====== Input data
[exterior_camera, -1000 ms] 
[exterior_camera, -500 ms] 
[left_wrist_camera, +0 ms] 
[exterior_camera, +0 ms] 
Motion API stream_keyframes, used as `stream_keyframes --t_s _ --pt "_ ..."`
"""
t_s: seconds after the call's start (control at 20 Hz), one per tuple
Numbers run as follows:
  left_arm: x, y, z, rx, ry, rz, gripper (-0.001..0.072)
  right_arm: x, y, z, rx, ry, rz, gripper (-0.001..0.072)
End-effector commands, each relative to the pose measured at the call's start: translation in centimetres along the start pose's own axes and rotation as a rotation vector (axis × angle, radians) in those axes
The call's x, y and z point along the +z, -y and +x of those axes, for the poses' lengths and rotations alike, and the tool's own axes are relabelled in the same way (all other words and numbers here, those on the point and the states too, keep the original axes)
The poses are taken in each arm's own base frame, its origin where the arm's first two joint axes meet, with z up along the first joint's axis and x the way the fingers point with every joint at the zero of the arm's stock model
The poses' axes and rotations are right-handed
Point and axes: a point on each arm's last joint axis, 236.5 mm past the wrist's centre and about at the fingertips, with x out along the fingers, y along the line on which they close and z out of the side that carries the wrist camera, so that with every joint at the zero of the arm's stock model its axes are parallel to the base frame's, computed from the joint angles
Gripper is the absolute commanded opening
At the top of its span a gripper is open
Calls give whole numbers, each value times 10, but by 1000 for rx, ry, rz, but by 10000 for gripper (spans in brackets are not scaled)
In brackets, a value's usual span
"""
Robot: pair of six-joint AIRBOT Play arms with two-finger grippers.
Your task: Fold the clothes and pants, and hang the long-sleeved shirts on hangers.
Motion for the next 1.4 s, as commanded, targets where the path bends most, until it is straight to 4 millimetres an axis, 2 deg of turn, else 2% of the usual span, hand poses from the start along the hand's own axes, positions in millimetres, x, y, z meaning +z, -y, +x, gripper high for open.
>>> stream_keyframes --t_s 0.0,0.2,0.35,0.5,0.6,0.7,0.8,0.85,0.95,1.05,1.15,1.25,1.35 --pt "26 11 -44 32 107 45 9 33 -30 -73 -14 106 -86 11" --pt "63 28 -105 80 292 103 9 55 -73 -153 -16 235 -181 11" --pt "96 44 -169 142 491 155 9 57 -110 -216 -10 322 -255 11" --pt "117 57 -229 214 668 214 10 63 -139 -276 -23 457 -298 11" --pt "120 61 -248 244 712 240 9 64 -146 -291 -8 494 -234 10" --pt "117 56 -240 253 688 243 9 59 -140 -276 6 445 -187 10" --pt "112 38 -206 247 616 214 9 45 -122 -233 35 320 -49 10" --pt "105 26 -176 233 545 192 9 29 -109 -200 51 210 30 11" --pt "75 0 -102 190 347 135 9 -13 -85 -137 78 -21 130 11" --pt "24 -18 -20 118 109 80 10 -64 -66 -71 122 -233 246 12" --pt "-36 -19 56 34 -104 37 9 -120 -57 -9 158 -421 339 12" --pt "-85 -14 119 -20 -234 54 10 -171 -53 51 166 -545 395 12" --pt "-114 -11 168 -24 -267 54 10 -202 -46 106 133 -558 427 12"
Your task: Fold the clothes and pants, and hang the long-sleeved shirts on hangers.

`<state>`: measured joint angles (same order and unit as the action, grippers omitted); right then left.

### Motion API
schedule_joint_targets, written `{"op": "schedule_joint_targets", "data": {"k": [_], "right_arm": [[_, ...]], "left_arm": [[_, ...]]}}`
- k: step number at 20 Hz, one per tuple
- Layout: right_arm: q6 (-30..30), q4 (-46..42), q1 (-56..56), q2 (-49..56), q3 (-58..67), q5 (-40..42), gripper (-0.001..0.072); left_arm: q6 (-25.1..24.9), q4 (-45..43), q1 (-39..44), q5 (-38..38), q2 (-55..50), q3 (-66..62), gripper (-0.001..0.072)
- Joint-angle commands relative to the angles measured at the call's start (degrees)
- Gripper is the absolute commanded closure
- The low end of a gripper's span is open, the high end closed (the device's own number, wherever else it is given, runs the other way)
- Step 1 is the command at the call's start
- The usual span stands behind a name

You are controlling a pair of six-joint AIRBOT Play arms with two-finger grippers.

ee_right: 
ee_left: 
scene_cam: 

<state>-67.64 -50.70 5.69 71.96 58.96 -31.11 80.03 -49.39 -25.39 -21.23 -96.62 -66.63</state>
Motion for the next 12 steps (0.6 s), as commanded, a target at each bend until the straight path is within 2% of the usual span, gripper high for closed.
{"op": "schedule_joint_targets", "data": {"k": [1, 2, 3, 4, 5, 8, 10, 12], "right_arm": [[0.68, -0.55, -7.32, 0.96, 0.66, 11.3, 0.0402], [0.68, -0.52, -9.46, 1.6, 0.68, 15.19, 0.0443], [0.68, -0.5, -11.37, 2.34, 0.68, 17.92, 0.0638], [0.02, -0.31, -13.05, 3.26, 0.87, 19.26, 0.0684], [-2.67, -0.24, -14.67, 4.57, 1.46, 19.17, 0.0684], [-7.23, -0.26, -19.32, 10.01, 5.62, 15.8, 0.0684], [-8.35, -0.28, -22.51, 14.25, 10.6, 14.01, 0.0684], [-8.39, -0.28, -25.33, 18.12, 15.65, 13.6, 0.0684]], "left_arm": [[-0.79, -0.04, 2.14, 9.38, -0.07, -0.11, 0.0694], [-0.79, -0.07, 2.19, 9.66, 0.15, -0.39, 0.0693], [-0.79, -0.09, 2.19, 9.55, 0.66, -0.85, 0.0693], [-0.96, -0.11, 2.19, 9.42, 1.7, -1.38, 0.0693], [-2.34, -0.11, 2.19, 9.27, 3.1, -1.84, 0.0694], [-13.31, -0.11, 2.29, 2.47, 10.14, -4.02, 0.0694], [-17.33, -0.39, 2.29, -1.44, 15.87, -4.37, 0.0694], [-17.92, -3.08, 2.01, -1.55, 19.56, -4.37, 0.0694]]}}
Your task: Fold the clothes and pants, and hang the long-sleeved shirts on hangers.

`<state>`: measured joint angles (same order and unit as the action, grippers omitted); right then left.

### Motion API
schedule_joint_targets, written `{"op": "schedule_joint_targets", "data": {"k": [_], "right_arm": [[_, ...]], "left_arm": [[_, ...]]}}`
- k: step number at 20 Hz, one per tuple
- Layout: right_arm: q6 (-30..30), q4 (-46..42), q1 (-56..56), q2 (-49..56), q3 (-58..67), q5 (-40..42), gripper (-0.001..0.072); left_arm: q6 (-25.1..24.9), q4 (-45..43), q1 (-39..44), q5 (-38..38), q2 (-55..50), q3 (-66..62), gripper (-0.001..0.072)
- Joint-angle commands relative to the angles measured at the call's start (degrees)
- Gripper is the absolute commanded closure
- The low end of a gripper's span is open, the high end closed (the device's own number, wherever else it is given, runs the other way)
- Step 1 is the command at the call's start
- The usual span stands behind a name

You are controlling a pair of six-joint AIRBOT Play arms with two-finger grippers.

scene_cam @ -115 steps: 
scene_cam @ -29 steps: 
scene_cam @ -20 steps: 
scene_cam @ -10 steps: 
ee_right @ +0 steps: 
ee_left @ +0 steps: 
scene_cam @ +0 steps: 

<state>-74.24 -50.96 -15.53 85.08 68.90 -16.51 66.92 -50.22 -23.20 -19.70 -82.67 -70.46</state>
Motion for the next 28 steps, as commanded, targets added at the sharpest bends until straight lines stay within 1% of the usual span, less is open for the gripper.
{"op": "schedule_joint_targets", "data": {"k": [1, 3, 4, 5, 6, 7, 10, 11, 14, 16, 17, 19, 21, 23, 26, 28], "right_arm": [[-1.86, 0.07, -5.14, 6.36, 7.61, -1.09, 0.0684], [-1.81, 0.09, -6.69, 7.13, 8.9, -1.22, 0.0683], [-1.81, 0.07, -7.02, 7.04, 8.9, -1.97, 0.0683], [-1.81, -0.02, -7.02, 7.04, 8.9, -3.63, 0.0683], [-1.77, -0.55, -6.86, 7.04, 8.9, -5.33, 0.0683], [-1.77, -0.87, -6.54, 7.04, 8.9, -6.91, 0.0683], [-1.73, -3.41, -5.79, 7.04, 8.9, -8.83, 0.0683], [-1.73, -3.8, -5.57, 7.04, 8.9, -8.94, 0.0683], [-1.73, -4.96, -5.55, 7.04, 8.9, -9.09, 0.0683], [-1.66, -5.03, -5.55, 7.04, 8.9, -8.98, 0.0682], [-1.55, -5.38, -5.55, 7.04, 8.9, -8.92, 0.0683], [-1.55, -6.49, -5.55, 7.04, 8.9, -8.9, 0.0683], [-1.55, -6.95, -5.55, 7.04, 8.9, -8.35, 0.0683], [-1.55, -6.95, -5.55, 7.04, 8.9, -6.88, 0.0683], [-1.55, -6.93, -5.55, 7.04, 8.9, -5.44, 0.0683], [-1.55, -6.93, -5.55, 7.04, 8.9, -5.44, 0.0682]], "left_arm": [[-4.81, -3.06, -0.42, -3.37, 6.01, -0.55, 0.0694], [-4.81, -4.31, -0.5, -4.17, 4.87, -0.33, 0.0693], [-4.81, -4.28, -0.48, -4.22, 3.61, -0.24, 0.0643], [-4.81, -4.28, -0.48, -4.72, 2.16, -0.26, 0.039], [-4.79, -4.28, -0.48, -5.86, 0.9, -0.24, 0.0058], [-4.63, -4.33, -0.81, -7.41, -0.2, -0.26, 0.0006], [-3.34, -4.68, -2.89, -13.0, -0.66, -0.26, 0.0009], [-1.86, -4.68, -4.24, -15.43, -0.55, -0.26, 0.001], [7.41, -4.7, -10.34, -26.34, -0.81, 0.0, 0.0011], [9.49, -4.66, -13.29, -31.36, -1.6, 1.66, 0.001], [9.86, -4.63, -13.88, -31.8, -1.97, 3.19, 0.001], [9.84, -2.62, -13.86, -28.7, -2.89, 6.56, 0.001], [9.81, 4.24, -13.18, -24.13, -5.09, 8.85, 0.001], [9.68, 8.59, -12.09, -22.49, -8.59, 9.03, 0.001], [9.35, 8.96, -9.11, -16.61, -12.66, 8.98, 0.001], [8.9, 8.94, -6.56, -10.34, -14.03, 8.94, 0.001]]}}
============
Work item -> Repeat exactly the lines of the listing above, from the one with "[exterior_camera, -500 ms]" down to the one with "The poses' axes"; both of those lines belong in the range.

Answer to the exercise ->
[exterior_camera, -500 ms] 
[left_wrist_camera, +0 ms] 
[exterior_camera, +0 ms] 
Motion API stream_keyframes, used as `stream_keyframes --t_s _ --pt "_ ..."`
"""
t_s: seconds after the call's start (control at 20 Hz), one per tuple
Numbers run as follows:
  left_arm: x, y, z, rx, ry, rz, gripper (-0.001..0.072)
  right_arm: x, y, z, rx, ry, rz, gripper (-0.001..0.072)
End-effector commands, each relative to the pose measured at the call's start: translation in centimetres along the start pose's own axes and rotation as a rotation vector (axis × angle, radians) in those axes
The call's x, y and z point along the +z, -y and +x of those axes, for the poses' lengths and rotations alike, and the tool's own axes are relabelled in the same way (all other words and numbers here, those on the point and the states too, keep the original axes)
The poses are taken in each arm's own base frame, its origin where the arm's first two joint axes meet, with z up along the first joint's axis and x the way the fingers point with every joint at the zero of the arm's stock model
The poses' axes and rotations are right-handed

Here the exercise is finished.